WHAT IS REQUIRED: With the pictures left out, print exactly the lines below that run from the one containing "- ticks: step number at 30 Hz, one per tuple" through the one containing "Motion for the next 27".

EXTRACTED INFORMATION:
====

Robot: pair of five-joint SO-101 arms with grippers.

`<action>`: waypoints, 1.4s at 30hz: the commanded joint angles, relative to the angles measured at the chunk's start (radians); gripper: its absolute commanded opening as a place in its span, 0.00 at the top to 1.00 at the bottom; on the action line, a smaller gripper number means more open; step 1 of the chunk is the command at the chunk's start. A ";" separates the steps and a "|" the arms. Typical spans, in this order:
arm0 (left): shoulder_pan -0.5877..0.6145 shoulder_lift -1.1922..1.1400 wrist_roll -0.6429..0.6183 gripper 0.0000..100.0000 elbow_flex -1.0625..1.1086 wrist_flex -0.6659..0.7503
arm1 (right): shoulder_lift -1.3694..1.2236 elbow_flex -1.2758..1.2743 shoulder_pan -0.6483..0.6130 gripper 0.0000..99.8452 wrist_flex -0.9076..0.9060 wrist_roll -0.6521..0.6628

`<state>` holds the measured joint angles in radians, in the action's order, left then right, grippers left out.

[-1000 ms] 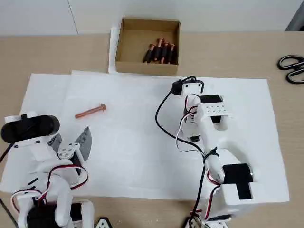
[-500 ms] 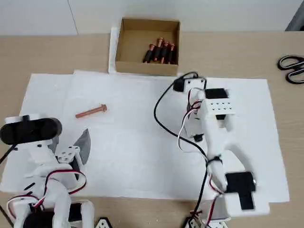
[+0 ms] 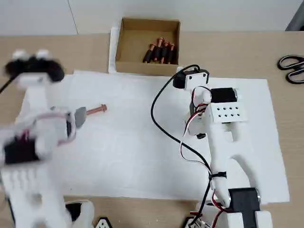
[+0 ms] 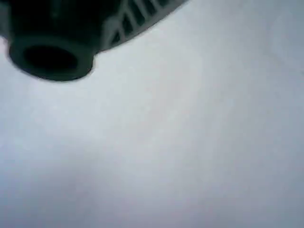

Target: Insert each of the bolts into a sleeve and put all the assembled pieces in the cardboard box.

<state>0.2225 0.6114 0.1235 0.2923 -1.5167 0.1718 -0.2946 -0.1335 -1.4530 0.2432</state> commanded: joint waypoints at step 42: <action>-0.135 -1.280 0.715 0.87 -0.700 0.081 | 0.042 0.041 0.001 1.00 -0.005 0.003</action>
<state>0.0997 -0.6651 0.8401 -0.3828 -1.4293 0.1718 -0.2946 -0.1335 -1.4530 0.2432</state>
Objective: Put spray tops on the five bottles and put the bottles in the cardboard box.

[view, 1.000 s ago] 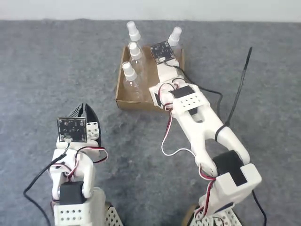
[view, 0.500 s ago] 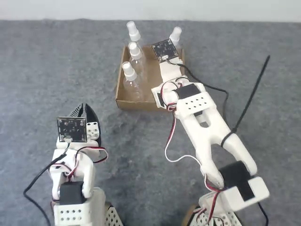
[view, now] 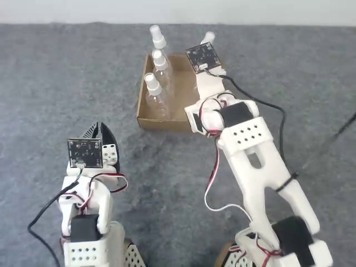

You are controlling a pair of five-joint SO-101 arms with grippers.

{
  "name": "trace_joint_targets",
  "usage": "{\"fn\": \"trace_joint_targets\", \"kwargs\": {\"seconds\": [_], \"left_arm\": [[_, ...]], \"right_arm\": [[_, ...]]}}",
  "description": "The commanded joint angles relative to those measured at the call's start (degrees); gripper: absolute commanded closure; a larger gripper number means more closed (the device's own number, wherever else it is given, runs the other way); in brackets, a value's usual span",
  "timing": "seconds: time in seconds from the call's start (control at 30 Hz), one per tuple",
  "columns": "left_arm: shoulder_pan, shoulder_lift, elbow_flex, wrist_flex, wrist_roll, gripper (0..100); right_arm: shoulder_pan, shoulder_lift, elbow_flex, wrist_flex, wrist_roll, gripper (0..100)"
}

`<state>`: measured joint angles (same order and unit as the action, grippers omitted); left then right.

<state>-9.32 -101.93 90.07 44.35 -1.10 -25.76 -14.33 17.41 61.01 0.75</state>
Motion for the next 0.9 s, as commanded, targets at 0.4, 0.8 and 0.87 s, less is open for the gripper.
{"fn": "trace_joint_targets", "kwargs": {"seconds": [0.4,0.8,0.87], "left_arm": [[-0.35,-0.97,-0.92,-2.02,0.53,97],[-3.52,-0.97,-1.01,-3.16,0.97,97],[-3.52,-0.97,-1.01,-3.16,0.97,97]], "right_arm": [[-0.31,-10.68,-0.09,1.27,-0.35,88.1],[-0.4,-34.51,22.77,-17.45,-0.35,99.1],[-0.4,-38.2,25.41,-19.03,-0.35,99.1]]}}
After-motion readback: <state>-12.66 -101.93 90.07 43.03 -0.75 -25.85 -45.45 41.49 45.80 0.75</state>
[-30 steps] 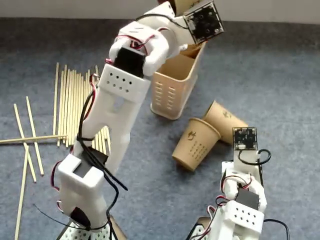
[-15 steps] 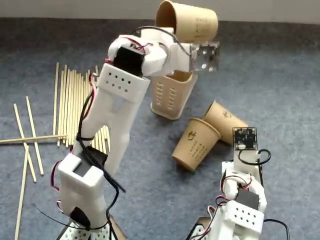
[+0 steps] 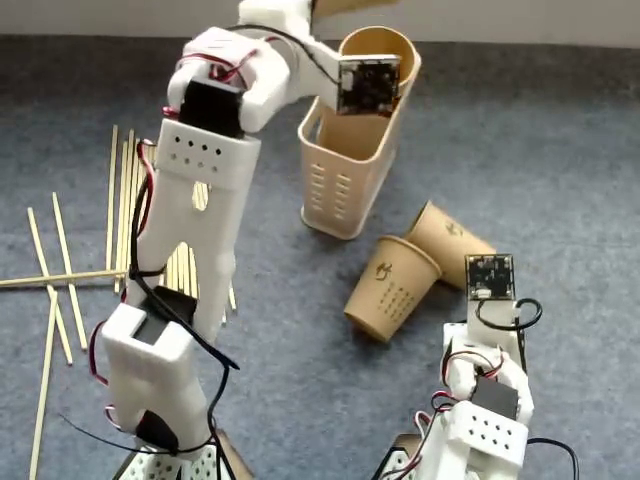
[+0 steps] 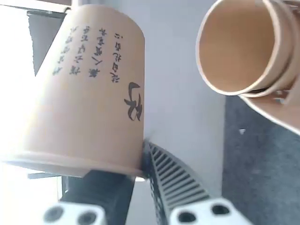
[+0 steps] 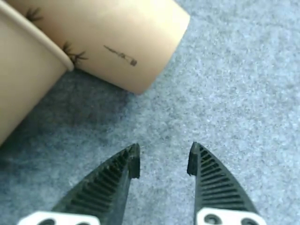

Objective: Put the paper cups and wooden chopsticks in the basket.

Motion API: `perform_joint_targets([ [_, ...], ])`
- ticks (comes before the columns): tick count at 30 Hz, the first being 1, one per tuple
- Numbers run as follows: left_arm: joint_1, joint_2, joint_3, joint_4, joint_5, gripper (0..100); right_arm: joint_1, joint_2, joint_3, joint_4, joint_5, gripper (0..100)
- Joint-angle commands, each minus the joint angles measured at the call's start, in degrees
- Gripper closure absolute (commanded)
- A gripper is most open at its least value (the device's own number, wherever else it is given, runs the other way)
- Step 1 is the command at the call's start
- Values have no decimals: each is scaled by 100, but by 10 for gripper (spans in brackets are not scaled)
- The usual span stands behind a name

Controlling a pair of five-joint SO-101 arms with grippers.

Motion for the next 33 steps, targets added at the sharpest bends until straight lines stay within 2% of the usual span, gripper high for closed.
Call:
perform_joint_targets([
  [1, -119, 101, -189, -703, -2989, 995, -40, -66, 286, 22, 62, 821],
  [3, -75, 233, -198, -809, -3253, 995, -40, -66, 286, 22, 62, 821],
  [9, 391, 347, -207, -809, -3235, 995, -40, -66, 286, 22, 62, 821],
  [15, 356, 347, -207, -695, -3235, 995, -31, -66, 295, 22, 62, 821],
  [18, 119, 347, -207, -422, -3253, 995, -31, -66, 295, 22, 62, 821],
  [23, 75, 347, -215, -519, -3297, 995, -31, -66, 295, 22, 62, 821],
  [25, 180, 347, -207, -484, -3833, 995, -31, -66, 295, 22, 62, 821],
  [29, 303, 347, -198, -466, -5530, 995, -31, -66, 295, 22, 62, 821],
  [33, 514, 347, -207, 141, -6215, 995, -31, -66, 295, 22, 62, 821],
])
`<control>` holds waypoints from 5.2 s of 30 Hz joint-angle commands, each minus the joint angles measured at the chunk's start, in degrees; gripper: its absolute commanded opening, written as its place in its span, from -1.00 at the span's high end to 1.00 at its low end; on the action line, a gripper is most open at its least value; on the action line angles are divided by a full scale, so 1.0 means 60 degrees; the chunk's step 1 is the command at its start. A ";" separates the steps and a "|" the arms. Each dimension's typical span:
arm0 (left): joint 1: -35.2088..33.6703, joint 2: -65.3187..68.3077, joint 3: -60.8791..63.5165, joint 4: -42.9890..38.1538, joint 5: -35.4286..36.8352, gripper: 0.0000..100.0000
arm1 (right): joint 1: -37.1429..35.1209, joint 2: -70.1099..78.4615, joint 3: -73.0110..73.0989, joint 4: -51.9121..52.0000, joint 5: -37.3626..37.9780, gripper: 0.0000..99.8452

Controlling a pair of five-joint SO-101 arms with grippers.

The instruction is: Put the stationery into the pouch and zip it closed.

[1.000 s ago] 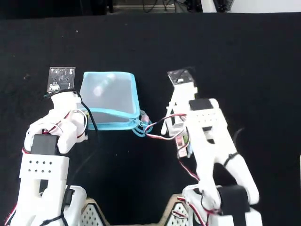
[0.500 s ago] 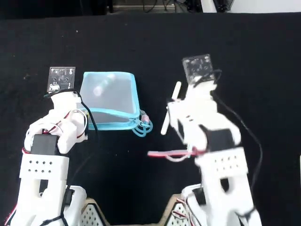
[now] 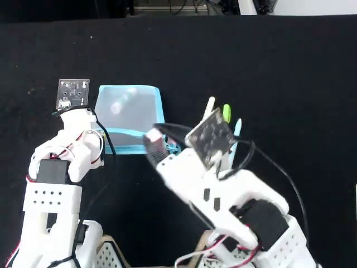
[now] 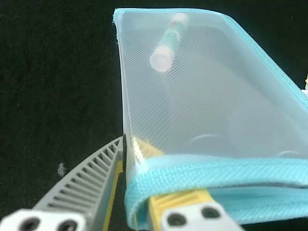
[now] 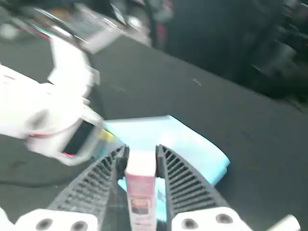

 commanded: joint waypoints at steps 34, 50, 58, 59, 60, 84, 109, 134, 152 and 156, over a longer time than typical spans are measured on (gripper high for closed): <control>-0.0051 0.0000 -0.0095 0.0073 0.0103 0.94 | 0.0147 -0.0154 0.7070 -1.0242 0.0147 0.98; -0.0051 0.0000 -0.0095 0.0059 0.0103 0.94 | 0.0073 -0.0271 0.7582 -0.9685 0.3106 0.98; -0.0051 0.0000 -0.0095 0.0044 0.0103 0.93 | 0.0073 -0.2103 0.7114 -0.5905 0.3048 0.98; -0.0051 0.0000 -0.0095 0.0029 0.0103 0.93 | 0.0073 -0.2469 0.7040 -0.5377 0.3048 0.98; -0.0051 0.0000 -0.0095 0.0029 0.0103 0.93 | 0.0073 -0.2806 0.6952 -0.4864 0.3048 0.98; -0.0051 0.0000 -0.0095 0.0029 0.0103 0.93 | 0.0088 -0.1736 0.4960 -0.3282 0.3033 0.98; -0.0051 0.0000 -0.0095 0.0044 0.0088 0.93 | 0.0059 0.3172 0.0330 0.0059 0.3033 0.61; -0.0051 0.0000 -0.0095 0.0073 0.0059 0.93 | 0.7502 0.4154 -0.0842 0.2799 0.1773 0.77; -0.0066 0.0000 -0.0081 0.0073 0.0059 0.94 | 0.6212 1.1641 -0.5048 0.0396 -0.1788 0.77; -0.0066 0.0000 -0.0081 0.0073 0.0059 0.94 | 0.6198 1.3590 -0.6571 0.0396 -0.2300 0.77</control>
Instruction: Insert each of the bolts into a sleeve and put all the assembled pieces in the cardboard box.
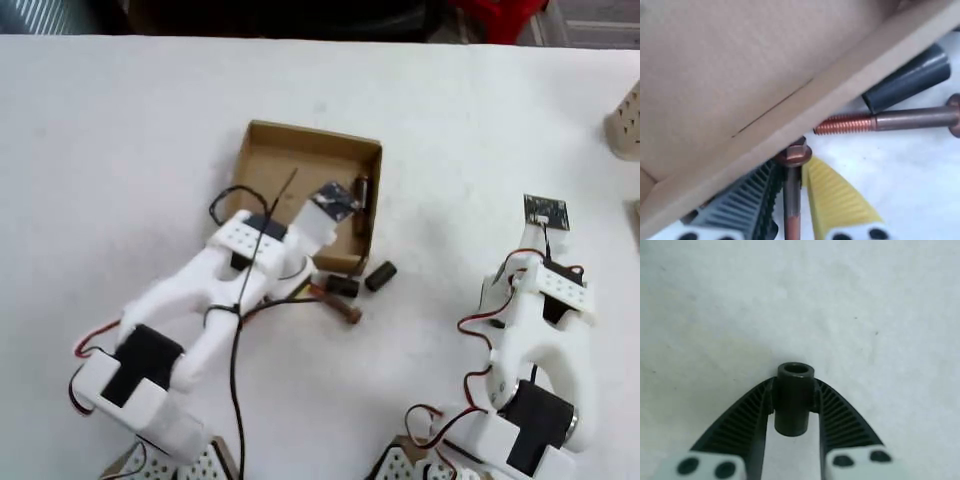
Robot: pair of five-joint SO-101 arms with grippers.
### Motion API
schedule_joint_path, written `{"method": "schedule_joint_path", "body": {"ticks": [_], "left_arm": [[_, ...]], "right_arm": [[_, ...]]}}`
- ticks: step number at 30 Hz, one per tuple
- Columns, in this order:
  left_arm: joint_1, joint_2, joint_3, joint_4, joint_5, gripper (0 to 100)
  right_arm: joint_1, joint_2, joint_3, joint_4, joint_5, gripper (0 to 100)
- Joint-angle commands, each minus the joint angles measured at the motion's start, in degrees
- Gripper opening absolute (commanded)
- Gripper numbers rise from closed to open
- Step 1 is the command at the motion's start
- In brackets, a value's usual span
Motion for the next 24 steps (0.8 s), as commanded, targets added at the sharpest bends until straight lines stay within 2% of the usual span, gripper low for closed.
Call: {"method": "schedule_joint_path", "body": {"ticks": [1, 8, 12, 17, 20, 24], "left_arm": [[0.4, -4.0, 3.34, -3.08, 0.18, 2], [-0.04, -17.19, 16.09, -13.19, 0.26, 2], [-0.13, -19.47, 18.2, -13.63, 0.26, 2], [-0.13, -19.47, 18.46, -13.63, 0.26, 2], [-0.31, -19.47, 18.46, -13.54, 0.26, 2], [-4.18, -19.47, 18.37, -13.63, 0.26, 2]], "right_arm": [[-0.84, -1.89, -0.35, -0.57, 0.53, 1.7], [-0.75, -1.89, -0.26, -0.57, 0.35, 1.7], [-1.1, -2.51, -0.26, -0.57, -0.79, 1.7], [-4.35, -2.77, -0.7, -0.57, -11.16, 1.7], [-6.46, -6.02, -0.53, -0.66, -11.6, 1.7], [-8.66, -13.67, -0.26, -0.13, -11.52, 1.7]]}}
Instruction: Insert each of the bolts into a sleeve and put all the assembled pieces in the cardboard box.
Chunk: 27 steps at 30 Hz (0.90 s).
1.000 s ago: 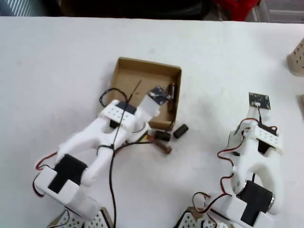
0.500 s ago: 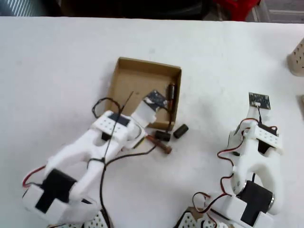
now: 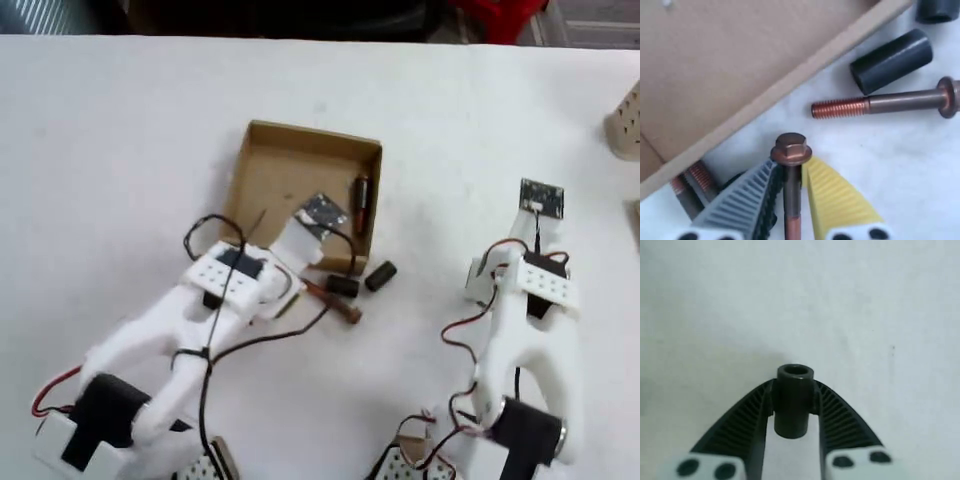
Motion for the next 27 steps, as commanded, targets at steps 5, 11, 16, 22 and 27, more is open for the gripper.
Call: {"method": "schedule_joint_path", "body": {"ticks": [5, 11, 16, 22, 27], "left_arm": [[-8.48, -2.77, -0.09, -1.23, 0.35, 2], [-10.51, -2.77, -0.09, -0.7, 0.35, 2], [-10.42, -2.77, -0.09, -0.62, 0.35, 2], [-10.51, -2.77, -0.09, -0.79, 0.35, 2], [-10.51, -2.77, -0.09, -0.79, 0.35, 2]], "right_arm": [[-4.79, -13.41, -0.35, -0.22, -0.62, 1.7], [-13.23, -15.25, -0.35, -0.57, -0.79, 1.7], [-19.91, -15.34, 0.0, -0.66, -0.79, 1.7], [-28.09, -17.54, 8.7, -13.49, -0.88, 1.7], [-31.6, -22.73, 17.41, -24.13, -0.88, 1.7]]}}
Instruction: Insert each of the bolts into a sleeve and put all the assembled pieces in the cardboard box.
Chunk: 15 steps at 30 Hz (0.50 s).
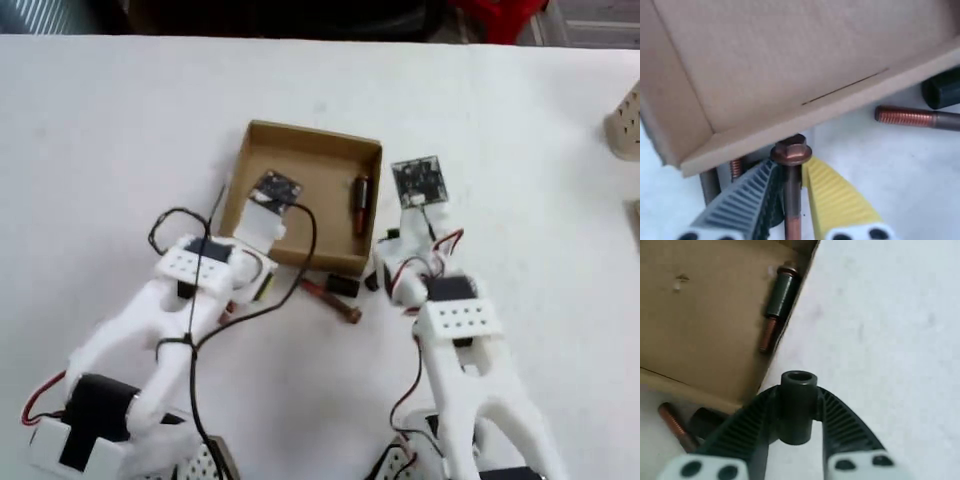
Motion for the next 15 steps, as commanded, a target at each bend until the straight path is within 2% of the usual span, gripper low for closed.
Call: {"method": "schedule_joint_path", "body": {"ticks": [1, 8, 15], "left_arm": [[-0.92, -2.77, -0.09, -0.62, 0.18, 2], [-0.92, -2.77, -0.09, -0.62, 0.18, 2], [-0.92, -2.77, -0.09, -0.62, 0.18, 2]], "right_arm": [[-2.15, -5.49, 3.52, -7.25, -0.7, 1.7], [-6.99, -16.48, 13.63, -16.04, -0.7, 1.7], [-14.55, -26.95, 31.03, -39.08, -0.7, 1.7]]}}
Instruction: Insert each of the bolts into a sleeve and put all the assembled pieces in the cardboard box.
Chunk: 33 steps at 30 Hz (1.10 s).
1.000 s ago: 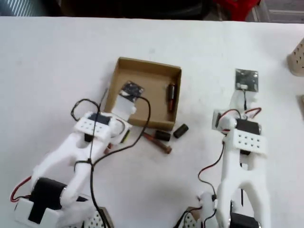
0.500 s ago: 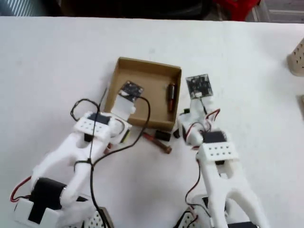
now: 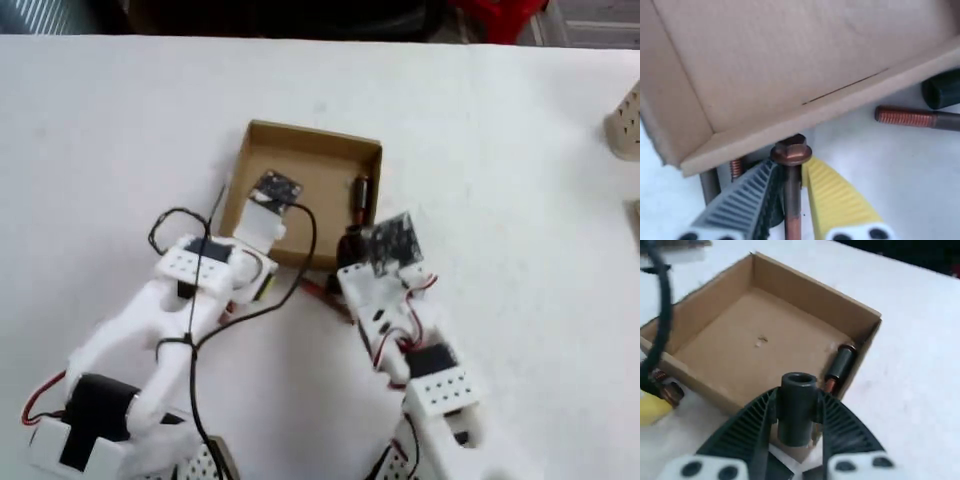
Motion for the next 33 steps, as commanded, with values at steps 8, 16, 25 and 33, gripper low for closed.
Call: {"method": "schedule_joint_path", "body": {"ticks": [8, 16, 25, 33], "left_arm": [[-0.92, -2.77, -0.09, -0.62, 0.18, 2], [-0.92, -2.77, -0.09, -0.62, 0.18, 2], [-0.92, -2.77, -0.09, -0.7, 0.18, 2], [-0.92, -2.77, -0.09, -0.7, 0.18, 2]], "right_arm": [[-4.09, -5.76, 6.42, -13.05, -10.81, 1.7], [-3.82, -5.67, 6.42, -17.27, -18.55, 1.6], [-3.82, -5.67, 6.42, -19.56, -18.55, 1.6], [-3.56, -1.63, 5.54, -26.68, -18.46, 1.6]]}}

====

TASK RESULT:
- ticks: step number at 30 Hz, one per tuple
- Columns, in this order:
  left_arm: joint_1, joint_2, joint_3, joint_4, joint_5, gripper (0 to 100)
  right_arm: joint_1, joint_2, joint_3, joint_4, joint_5, gripper (0 to 100)
- Joint-angle commands, each minus the joint angles measured at the motion's start, in degrees
- Gripper opening absolute (commanded)
- Gripper numbers rise from closed to open
- Step 1 is the command at the motion's start
- In brackets, a value's usual span
Motion for the next 24 steps (0.8 s), as commanded, targets added at the sharpest bends until straight lines stay within 2% of the usual span, gripper low for closed.
Call: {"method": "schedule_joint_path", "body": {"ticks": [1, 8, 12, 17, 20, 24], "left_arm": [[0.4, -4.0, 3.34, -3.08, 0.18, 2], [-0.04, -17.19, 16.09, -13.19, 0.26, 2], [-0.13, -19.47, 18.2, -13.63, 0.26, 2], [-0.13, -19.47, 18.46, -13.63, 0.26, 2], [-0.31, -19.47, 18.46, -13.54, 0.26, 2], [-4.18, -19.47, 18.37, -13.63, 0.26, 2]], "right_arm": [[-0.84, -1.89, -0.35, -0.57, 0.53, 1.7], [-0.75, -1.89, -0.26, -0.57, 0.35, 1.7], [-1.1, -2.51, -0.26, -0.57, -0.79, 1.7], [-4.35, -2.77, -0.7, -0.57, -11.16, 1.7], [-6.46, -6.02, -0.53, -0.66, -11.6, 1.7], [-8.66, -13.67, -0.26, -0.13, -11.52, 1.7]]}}
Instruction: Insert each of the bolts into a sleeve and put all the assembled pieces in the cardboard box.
Chunk: 27 steps at 30 Hz (0.90 s).
1.000 s ago: 
0.500 s ago: 
now: 
Motion for the next 27 steps, as commanded, targets at steps 5, 11, 16, 22 and 27, more is open for the gripper.

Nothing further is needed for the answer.